In vitro profiling of the vaginal permeation potential of anti-HIV microbicides and the influence of formulation excipients

In the search for an effective anti-HIV microbicidal gel, limited drug penetration into the vaginal submucosa is a possible reason for failed protection against HIV transmission. To address this issue in early development, we here describe a simple in vitro strategy to predict the tissue permeation potential of vaginally applied drugs, based on solubility, permeability and flux assessment. We demonstrated this approach for four model microbicides (tenofovir, darunavir, saquinavir mesylate and dapivirine) and additionally examined the influence of formulation excipients on the permeation potential. When formulated in an aqueous-based HEC gel, high flux values across an HEC-1A cell layer were reached by tenofovir, as a result of its high aqueous solubility. In contrast, saquinavir and dapivirine fluxes remained low due to poor permeability and solubility, respectively. These low fluxes suggest limited in vivo tissue penetration, possibly leading to lack of efficacy. Dapivirine fluxes, however, could be enhanced up to 30-fold, by including formulation excipients such as polyethylene glycol 1000 (20%) or cyclodextrins (5%) in the HEC gels. Alternative formulations, i.e. emulsions or silicone elastomer gels, were less effective in flux enhancement compared to cyclodextrin-HEC gels. In conclusion, implementing the proposed solubility and permeability profiling in early microbicide development may contribute to the successful selection of promising microbicide candidates and appropriate formulations.

Saquinavir inhibits early events associated with establishment of HIV-1 infection: potential role for protease inhibitors in prevention

The maturation of newly formed human immunodeficiency virus type 1 (HIV-1) virions is a critical step for the establishment of productive infection.
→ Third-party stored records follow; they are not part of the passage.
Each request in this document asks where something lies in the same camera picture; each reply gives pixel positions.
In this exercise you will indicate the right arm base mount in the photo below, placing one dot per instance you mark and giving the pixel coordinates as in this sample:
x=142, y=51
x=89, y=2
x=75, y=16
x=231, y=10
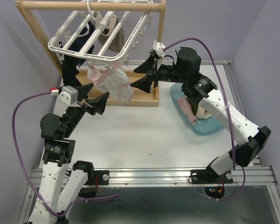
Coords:
x=207, y=176

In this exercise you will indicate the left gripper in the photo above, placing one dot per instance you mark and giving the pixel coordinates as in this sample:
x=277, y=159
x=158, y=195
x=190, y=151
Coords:
x=99, y=102

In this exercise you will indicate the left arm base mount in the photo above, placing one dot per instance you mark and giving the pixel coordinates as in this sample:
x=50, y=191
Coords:
x=98, y=178

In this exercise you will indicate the pink mauve underwear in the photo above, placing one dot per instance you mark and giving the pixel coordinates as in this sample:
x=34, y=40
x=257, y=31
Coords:
x=186, y=108

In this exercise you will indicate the aluminium mounting rail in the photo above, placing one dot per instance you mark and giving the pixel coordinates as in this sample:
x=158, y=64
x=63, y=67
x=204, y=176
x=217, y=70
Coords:
x=178, y=177

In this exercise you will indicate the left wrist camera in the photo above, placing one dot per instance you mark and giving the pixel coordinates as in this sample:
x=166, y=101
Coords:
x=68, y=95

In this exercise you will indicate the dark green underwear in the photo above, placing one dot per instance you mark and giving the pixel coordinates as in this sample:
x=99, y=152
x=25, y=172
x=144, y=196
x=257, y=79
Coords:
x=198, y=111

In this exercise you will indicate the light pink underwear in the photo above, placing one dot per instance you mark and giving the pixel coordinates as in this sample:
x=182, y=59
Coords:
x=113, y=80

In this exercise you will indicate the wooden clothes rack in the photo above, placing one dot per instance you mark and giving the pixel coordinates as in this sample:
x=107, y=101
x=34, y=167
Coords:
x=26, y=8

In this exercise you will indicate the navy underwear white trim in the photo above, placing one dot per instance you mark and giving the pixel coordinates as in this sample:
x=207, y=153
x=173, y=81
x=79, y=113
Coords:
x=83, y=37

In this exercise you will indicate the teal plastic basin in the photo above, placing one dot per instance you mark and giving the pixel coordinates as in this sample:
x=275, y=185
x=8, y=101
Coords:
x=207, y=126

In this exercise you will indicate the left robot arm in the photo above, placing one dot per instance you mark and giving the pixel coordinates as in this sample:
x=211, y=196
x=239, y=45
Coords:
x=55, y=200

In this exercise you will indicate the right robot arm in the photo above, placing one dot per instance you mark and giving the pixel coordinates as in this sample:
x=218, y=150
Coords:
x=201, y=91

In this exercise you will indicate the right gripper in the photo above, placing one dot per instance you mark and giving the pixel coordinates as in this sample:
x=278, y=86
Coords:
x=146, y=67

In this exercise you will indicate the black underwear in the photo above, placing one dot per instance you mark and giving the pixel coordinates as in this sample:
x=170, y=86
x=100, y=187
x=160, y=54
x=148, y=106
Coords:
x=69, y=70

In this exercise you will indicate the white plastic clip hanger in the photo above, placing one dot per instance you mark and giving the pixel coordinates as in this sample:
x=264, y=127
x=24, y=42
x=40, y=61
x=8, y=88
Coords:
x=93, y=51

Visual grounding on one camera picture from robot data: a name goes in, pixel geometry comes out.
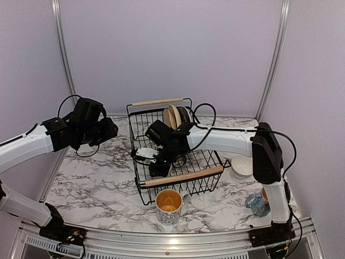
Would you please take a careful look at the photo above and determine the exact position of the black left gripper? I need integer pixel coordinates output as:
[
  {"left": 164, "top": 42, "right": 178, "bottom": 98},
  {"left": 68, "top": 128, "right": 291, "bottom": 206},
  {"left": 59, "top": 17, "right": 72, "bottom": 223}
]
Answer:
[{"left": 77, "top": 116, "right": 118, "bottom": 146}]

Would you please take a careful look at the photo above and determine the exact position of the black wire dish rack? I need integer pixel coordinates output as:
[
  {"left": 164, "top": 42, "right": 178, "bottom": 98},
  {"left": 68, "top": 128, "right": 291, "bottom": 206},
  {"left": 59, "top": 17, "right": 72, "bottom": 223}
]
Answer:
[{"left": 127, "top": 107, "right": 231, "bottom": 206}]

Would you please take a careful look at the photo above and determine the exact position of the plain cream yellow plate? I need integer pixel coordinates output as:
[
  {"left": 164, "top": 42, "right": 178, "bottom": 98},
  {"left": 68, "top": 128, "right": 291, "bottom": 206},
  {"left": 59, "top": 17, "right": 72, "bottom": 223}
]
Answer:
[{"left": 168, "top": 105, "right": 182, "bottom": 130}]

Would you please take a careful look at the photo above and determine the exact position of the cream gold rimmed plate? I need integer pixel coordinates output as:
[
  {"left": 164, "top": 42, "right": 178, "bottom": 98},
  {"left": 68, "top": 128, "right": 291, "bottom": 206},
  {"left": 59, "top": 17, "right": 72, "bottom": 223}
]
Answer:
[{"left": 163, "top": 108, "right": 175, "bottom": 129}]

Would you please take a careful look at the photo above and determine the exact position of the grey reindeer plate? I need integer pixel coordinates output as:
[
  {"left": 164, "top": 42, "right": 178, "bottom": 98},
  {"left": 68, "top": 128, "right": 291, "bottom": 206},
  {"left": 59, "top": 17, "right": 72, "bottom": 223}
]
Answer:
[{"left": 178, "top": 106, "right": 190, "bottom": 122}]

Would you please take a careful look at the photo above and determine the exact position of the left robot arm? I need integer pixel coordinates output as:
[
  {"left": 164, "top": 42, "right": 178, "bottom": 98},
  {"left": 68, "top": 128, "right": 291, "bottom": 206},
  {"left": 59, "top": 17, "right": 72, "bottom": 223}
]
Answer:
[{"left": 1, "top": 97, "right": 118, "bottom": 240}]

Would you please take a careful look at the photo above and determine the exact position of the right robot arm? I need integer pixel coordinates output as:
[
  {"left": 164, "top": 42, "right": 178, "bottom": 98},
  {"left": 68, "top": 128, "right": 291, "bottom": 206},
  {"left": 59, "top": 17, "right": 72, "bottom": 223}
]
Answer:
[{"left": 145, "top": 120, "right": 292, "bottom": 242}]

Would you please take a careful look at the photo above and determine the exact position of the patterned mug yellow inside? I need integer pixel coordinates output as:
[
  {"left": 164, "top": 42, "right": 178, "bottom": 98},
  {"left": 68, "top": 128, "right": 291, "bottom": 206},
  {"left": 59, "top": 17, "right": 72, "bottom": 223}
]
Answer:
[{"left": 155, "top": 189, "right": 191, "bottom": 226}]

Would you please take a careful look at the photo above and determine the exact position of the blue mug yellow inside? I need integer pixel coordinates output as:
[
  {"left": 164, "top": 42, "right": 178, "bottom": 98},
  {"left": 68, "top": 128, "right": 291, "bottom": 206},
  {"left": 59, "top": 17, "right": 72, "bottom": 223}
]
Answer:
[{"left": 245, "top": 187, "right": 271, "bottom": 217}]

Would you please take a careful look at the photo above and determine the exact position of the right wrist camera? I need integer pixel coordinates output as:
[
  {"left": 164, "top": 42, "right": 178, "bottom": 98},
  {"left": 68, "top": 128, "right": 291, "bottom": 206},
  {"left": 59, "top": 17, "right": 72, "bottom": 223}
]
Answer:
[{"left": 134, "top": 147, "right": 158, "bottom": 163}]

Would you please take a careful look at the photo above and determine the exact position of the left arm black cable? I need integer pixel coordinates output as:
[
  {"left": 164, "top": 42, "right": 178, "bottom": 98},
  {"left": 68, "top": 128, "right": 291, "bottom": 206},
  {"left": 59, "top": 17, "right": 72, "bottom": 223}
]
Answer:
[{"left": 57, "top": 94, "right": 100, "bottom": 159}]

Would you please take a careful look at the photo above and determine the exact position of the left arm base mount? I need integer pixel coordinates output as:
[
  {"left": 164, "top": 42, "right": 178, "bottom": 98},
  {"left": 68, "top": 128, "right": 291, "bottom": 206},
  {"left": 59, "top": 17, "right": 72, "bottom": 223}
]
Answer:
[{"left": 39, "top": 225, "right": 86, "bottom": 246}]

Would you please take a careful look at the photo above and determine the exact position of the left aluminium frame post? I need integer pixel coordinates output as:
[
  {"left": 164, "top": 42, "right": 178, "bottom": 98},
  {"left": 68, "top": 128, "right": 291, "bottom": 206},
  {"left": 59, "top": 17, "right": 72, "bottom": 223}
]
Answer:
[{"left": 52, "top": 0, "right": 76, "bottom": 94}]

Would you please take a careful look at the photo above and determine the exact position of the aluminium frame post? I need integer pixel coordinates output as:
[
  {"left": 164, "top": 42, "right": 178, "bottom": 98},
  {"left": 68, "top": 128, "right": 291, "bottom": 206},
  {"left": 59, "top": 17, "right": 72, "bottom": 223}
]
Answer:
[
  {"left": 256, "top": 0, "right": 291, "bottom": 121},
  {"left": 52, "top": 0, "right": 76, "bottom": 94}
]

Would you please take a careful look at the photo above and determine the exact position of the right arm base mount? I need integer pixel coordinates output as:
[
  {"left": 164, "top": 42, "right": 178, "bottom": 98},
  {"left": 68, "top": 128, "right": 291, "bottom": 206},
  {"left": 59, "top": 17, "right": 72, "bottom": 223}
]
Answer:
[{"left": 249, "top": 226, "right": 296, "bottom": 247}]

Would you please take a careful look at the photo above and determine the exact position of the front aluminium rail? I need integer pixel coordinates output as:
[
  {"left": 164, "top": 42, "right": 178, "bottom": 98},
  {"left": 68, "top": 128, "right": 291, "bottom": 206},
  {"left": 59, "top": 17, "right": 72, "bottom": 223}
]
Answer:
[{"left": 9, "top": 217, "right": 325, "bottom": 258}]

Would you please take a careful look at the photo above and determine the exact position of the right aluminium frame post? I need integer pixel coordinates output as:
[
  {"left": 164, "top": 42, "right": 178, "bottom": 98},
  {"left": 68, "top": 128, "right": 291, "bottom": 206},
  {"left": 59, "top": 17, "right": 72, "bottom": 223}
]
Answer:
[{"left": 256, "top": 0, "right": 291, "bottom": 121}]

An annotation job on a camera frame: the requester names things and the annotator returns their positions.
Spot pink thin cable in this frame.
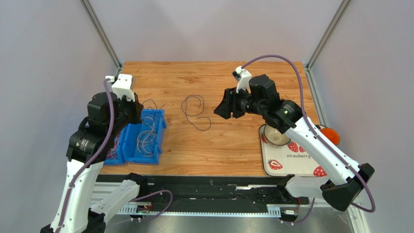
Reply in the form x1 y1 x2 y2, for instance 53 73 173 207
106 137 123 161

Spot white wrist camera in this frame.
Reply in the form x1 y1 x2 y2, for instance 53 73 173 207
232 66 252 93
105 74 137 102

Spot orange plastic cup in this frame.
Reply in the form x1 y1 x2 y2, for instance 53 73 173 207
320 127 341 146

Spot strawberry print tray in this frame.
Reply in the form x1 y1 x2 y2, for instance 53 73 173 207
259 124 327 177

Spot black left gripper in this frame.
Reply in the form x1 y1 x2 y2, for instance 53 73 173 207
109 91 144 136

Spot aluminium frame post left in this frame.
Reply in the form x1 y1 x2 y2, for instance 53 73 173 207
80 0 122 72

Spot beige bowl black rim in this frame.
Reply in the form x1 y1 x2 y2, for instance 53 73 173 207
263 124 291 146

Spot slotted white cable duct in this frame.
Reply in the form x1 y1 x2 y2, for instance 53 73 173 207
117 204 281 218

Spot blue plastic bin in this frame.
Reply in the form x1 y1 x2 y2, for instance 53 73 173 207
104 134 125 166
120 109 167 165

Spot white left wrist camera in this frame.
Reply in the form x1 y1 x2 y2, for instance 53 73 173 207
105 74 137 102

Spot blue plastic bin right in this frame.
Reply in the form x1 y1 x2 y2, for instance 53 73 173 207
120 109 167 165

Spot blue plastic bin left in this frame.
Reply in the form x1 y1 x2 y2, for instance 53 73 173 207
104 134 125 166

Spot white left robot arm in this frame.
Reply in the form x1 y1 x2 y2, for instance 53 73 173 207
41 91 148 233

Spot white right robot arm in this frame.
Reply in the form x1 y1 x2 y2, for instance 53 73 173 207
214 75 375 212

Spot yellow thin cable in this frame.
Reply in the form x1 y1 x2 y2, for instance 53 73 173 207
136 115 159 157

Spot aluminium frame post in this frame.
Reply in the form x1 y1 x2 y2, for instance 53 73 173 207
80 0 122 72
306 0 353 70

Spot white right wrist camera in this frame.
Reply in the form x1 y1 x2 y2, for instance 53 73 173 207
232 66 252 93

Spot aluminium frame post right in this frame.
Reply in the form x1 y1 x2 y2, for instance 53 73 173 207
306 0 353 70

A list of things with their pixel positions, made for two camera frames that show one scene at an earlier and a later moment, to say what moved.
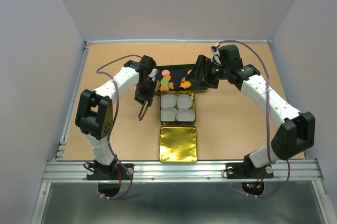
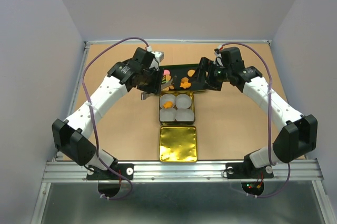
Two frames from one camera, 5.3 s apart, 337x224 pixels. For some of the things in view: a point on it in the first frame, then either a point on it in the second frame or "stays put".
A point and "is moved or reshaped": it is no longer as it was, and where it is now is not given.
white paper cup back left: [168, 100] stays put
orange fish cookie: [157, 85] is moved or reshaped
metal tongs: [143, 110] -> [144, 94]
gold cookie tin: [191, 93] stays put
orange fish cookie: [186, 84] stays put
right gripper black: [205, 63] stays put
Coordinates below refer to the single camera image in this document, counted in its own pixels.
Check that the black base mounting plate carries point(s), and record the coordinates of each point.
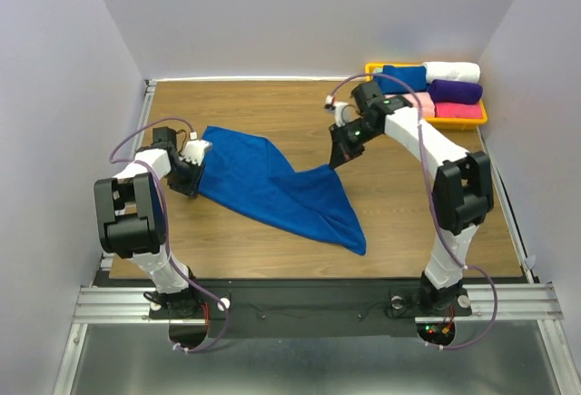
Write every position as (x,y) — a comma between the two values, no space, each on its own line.
(262,309)

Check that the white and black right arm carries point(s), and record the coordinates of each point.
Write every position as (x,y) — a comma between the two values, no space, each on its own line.
(459,183)

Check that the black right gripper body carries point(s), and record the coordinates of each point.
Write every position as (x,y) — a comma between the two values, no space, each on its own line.
(353,135)

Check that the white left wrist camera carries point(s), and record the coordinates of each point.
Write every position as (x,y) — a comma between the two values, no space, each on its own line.
(194,151)

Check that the rolled light pink towel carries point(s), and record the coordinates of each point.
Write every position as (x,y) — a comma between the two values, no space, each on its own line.
(422,101)

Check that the rolled hot pink towel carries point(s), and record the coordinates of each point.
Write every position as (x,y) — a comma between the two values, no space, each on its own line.
(458,111)

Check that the rolled purple towel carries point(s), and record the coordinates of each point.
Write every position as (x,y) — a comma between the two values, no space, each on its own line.
(455,92)

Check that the blue microfibre towel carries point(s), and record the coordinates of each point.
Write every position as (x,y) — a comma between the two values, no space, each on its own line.
(415,76)

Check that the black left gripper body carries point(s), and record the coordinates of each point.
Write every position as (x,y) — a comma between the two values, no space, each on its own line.
(185,178)

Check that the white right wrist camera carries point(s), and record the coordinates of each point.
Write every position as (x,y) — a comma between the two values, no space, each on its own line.
(332,105)

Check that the yellow plastic tray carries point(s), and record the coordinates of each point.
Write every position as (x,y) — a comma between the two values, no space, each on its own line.
(373,69)

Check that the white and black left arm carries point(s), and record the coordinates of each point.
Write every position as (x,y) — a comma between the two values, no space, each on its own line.
(132,219)

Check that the aluminium table frame rail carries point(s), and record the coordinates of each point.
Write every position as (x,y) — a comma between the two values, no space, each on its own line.
(107,348)

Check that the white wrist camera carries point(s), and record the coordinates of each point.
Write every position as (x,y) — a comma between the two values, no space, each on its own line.
(332,105)
(194,151)

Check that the rolled white towel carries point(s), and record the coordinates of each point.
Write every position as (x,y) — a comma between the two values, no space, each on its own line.
(452,71)

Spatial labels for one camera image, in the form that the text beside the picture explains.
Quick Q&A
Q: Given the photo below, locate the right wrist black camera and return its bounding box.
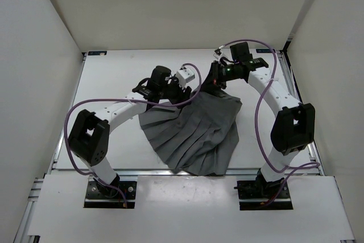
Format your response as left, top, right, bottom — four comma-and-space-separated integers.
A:
230, 42, 253, 63

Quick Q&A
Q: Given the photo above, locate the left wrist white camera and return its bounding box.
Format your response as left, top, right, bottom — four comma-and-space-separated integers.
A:
175, 67, 195, 88

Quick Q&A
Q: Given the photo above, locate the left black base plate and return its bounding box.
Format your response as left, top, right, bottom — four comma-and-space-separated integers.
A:
84, 179, 137, 209

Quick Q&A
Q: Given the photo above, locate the aluminium front rail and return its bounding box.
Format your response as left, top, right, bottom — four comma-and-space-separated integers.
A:
116, 168, 258, 176

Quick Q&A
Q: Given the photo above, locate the blue corner label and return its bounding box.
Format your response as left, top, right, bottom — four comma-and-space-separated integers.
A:
256, 48, 275, 54
88, 51, 107, 56

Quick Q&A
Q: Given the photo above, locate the right blue corner label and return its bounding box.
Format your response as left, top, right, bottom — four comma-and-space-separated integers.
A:
256, 48, 275, 54

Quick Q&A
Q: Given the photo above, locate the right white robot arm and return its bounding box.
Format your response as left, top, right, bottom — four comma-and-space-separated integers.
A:
205, 58, 315, 197

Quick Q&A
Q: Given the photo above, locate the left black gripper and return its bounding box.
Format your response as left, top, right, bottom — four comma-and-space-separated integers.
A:
158, 73, 191, 109

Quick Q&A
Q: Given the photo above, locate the grey pleated skirt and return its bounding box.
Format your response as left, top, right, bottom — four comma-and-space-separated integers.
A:
139, 89, 242, 176

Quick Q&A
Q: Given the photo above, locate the left blue corner label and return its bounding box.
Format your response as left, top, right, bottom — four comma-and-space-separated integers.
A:
88, 51, 107, 56

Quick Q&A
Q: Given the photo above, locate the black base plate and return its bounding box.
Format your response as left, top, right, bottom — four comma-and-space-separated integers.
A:
234, 171, 293, 211
84, 179, 137, 209

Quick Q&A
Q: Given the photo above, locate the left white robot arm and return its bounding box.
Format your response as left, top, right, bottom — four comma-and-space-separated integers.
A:
68, 65, 195, 198

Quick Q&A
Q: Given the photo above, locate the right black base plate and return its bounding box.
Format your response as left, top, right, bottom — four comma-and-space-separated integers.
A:
234, 171, 293, 211

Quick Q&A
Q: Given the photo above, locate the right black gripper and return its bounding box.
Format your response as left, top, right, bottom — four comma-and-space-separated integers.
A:
198, 61, 239, 92

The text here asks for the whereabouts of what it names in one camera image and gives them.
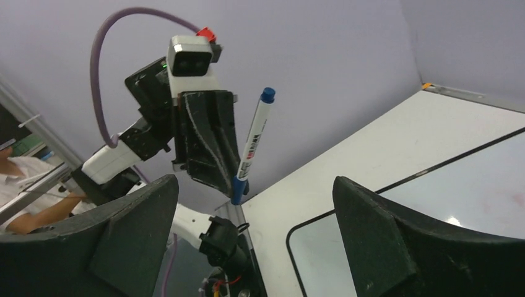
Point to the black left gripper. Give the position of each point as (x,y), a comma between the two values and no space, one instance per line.
(207,124)

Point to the black framed whiteboard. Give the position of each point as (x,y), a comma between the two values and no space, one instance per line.
(481,190)

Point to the white blue whiteboard marker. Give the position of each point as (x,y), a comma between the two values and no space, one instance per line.
(240,180)

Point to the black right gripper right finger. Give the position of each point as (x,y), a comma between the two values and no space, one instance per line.
(393,250)

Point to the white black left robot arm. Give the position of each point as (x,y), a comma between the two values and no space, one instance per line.
(102,168)

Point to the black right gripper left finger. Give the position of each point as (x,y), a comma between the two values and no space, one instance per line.
(115,249)

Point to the person in white shirt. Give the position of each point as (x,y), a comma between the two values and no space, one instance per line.
(28,192)

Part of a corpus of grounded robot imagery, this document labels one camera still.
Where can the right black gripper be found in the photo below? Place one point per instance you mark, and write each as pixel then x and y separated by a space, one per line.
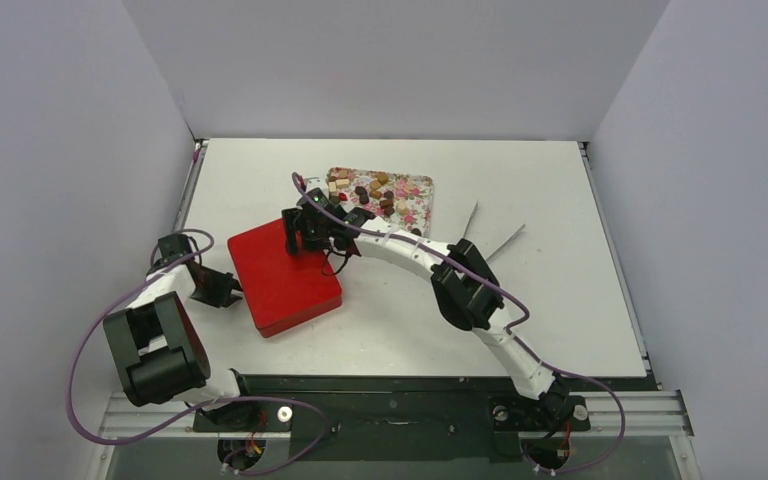
pixel 302 229

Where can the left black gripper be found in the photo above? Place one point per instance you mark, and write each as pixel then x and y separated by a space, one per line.
pixel 224 296

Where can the red chocolate box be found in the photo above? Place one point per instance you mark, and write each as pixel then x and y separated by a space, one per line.
pixel 271 320

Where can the red box lid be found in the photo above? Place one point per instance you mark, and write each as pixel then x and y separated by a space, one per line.
pixel 269 275

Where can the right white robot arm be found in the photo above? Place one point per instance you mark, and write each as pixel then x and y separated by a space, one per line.
pixel 467 292

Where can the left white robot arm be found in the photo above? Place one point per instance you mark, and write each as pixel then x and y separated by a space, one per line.
pixel 157 352

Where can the floral serving tray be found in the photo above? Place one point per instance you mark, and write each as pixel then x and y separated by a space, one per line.
pixel 406 200

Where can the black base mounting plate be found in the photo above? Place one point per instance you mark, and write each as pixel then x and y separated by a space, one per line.
pixel 353 418

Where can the metal tweezers on table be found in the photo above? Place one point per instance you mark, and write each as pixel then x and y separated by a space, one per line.
pixel 495 239

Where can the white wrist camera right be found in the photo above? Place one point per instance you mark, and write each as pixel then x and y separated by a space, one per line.
pixel 315 183

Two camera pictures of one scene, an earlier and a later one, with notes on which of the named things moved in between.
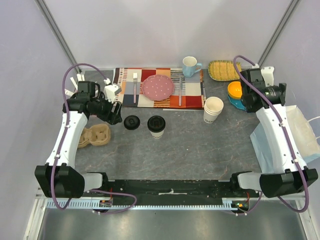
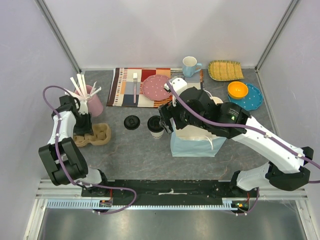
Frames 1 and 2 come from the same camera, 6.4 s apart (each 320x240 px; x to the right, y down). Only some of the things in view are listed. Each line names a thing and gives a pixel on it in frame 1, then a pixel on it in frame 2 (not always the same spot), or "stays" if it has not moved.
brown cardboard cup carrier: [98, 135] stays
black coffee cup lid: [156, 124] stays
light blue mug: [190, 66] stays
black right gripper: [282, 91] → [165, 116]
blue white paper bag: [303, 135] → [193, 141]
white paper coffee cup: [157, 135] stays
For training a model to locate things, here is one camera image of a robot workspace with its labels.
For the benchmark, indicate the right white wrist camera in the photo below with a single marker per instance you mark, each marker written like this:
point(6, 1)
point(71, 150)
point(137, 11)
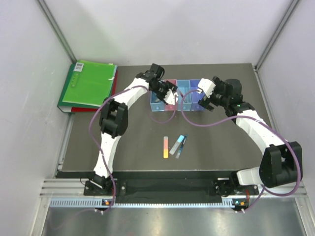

We investigated the potential of saquinavir (SQV), a protease inhibitor (PI) used in highly active antiretroviral therapy (HAART), as a candidate microbicide. SQV inhibited replication of clade B and clade C isolates in a dose-dependent manner in all cellular models tested: PM-1 CD4 T cells, peripheral blood mononuclear cells (PBMCs), monocyte-derived macrophages (MDMs), and immature monocyte-derived dendritic cells (iMDDCs). SQV also inhibited production of infectious virus in cervical, penile, and colorectal explants cocultured with T cells. Moreover, SQV demonstrated inhibitory potency against trans infection of T cells by in vitro-derived dendritic cells and by primary dendritic cells that emigrate from penile and cervical tissue explants. No cellular or tissue toxicity was detected in the presence of SQV, suggesting that this drug could be considered for development as a component of an effective microbicide, capable of blocking viral maturation and transmission of HIV-1 at mucosal surfaces.